╔══
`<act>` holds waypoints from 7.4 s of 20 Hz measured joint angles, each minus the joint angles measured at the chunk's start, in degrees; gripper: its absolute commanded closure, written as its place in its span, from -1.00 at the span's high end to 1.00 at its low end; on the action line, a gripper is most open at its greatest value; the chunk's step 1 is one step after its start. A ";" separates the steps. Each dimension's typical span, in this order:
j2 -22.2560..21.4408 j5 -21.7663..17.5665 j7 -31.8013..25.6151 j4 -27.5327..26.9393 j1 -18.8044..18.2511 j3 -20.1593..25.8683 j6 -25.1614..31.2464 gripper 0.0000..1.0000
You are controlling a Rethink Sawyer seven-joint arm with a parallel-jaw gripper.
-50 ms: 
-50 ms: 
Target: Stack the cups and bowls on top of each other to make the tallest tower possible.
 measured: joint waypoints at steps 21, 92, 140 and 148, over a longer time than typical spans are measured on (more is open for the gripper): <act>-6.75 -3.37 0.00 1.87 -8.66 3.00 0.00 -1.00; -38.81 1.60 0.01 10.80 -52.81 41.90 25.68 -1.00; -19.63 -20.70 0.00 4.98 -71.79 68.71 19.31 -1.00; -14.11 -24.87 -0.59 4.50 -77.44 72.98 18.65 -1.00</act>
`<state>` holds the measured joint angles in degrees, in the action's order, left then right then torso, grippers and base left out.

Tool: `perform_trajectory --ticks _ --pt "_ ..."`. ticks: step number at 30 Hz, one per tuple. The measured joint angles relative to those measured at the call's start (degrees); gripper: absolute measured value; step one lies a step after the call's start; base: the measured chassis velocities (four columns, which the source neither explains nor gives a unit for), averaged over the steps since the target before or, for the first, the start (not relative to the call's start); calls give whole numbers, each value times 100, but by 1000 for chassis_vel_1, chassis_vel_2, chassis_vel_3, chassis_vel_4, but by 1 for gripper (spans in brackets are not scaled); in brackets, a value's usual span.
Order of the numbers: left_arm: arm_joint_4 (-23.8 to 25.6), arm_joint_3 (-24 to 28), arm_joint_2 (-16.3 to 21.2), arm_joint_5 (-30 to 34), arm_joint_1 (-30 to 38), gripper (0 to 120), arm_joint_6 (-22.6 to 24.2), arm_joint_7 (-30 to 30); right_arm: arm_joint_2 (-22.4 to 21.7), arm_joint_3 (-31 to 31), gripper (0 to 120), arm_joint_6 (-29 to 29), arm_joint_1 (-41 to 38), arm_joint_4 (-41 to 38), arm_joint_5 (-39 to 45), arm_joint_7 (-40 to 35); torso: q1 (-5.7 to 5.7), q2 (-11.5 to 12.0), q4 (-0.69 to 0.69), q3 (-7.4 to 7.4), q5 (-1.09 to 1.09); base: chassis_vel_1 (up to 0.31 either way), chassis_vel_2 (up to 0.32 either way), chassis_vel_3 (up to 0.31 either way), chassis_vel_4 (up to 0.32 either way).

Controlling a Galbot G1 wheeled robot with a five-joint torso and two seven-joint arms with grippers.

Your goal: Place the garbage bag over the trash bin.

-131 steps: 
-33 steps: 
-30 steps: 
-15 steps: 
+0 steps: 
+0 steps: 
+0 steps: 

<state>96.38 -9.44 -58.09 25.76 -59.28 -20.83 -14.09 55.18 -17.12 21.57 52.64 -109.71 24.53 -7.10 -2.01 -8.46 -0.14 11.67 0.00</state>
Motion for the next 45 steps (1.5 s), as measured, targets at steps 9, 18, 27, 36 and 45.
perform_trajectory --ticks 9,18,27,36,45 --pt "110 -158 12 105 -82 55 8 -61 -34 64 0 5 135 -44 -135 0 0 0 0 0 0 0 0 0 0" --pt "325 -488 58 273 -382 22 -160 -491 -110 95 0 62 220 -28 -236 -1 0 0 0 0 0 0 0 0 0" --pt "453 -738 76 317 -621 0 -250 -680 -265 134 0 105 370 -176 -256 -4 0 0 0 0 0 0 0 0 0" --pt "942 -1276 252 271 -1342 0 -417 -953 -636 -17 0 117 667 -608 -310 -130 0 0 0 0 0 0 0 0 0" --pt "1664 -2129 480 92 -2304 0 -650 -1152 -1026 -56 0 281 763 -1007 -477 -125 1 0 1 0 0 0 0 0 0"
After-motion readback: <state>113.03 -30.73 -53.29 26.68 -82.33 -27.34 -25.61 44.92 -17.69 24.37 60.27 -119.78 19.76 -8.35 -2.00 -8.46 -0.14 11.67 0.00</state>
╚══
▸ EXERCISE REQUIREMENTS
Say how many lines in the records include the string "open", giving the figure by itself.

▸ FINISHED EXERCISE
2